Work required.
Up to and including the line containing "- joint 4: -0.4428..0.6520", retype each line of the listing below exactly, beginning with the first.

START Data segment

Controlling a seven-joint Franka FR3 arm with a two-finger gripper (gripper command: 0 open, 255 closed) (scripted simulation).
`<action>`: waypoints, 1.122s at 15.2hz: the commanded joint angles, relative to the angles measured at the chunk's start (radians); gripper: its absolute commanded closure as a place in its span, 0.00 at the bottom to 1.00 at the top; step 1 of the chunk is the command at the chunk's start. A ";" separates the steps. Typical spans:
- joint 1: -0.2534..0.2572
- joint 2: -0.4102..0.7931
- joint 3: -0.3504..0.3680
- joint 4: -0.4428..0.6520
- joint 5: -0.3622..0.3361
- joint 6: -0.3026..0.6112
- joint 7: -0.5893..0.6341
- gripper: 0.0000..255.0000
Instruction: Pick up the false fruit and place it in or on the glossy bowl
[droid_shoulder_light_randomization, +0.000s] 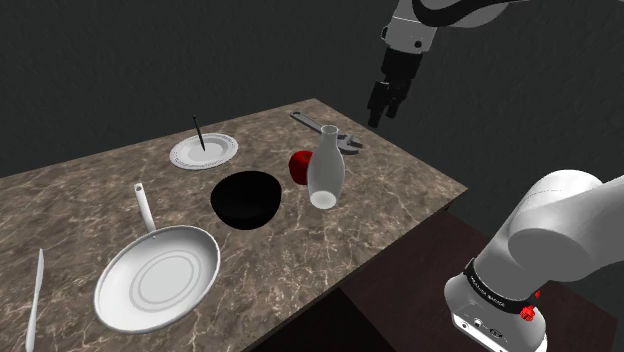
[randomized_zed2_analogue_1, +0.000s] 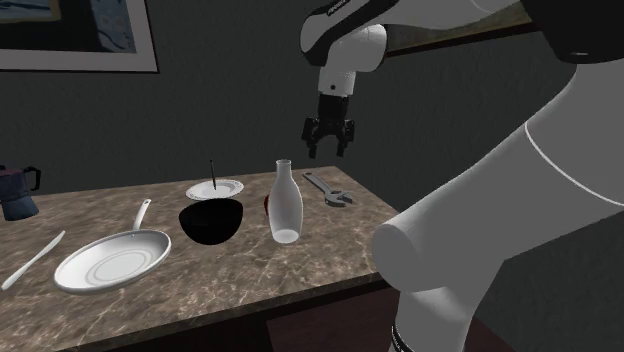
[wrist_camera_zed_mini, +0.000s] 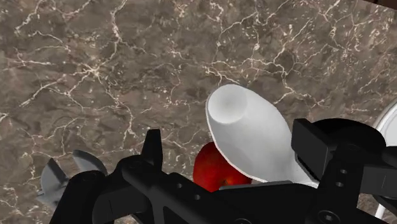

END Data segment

Written solution.
Controlling a seven-joint Franka FR3 arm with a two-finger gripper (gripper command: 0 open, 255 closed) (scripted simulation).
`<action>`: waypoints, 1.122s at 15.2hz: the commanded joint angles, relative to the angles measured at the chunk's start (radians); gripper: its absolute commanded closure as a place in its span, 0.00 at the bottom to 1.00 at the top; step 1 of the chunk is the command at the chunk's start. A ";" separates the steps. Typical spans:
- joint 1: -0.2534..0.2572
- joint 2: -0.4102..0.7931
- joint 3: -0.3504..0.3680
- joint 4: -0.4428..0.6520

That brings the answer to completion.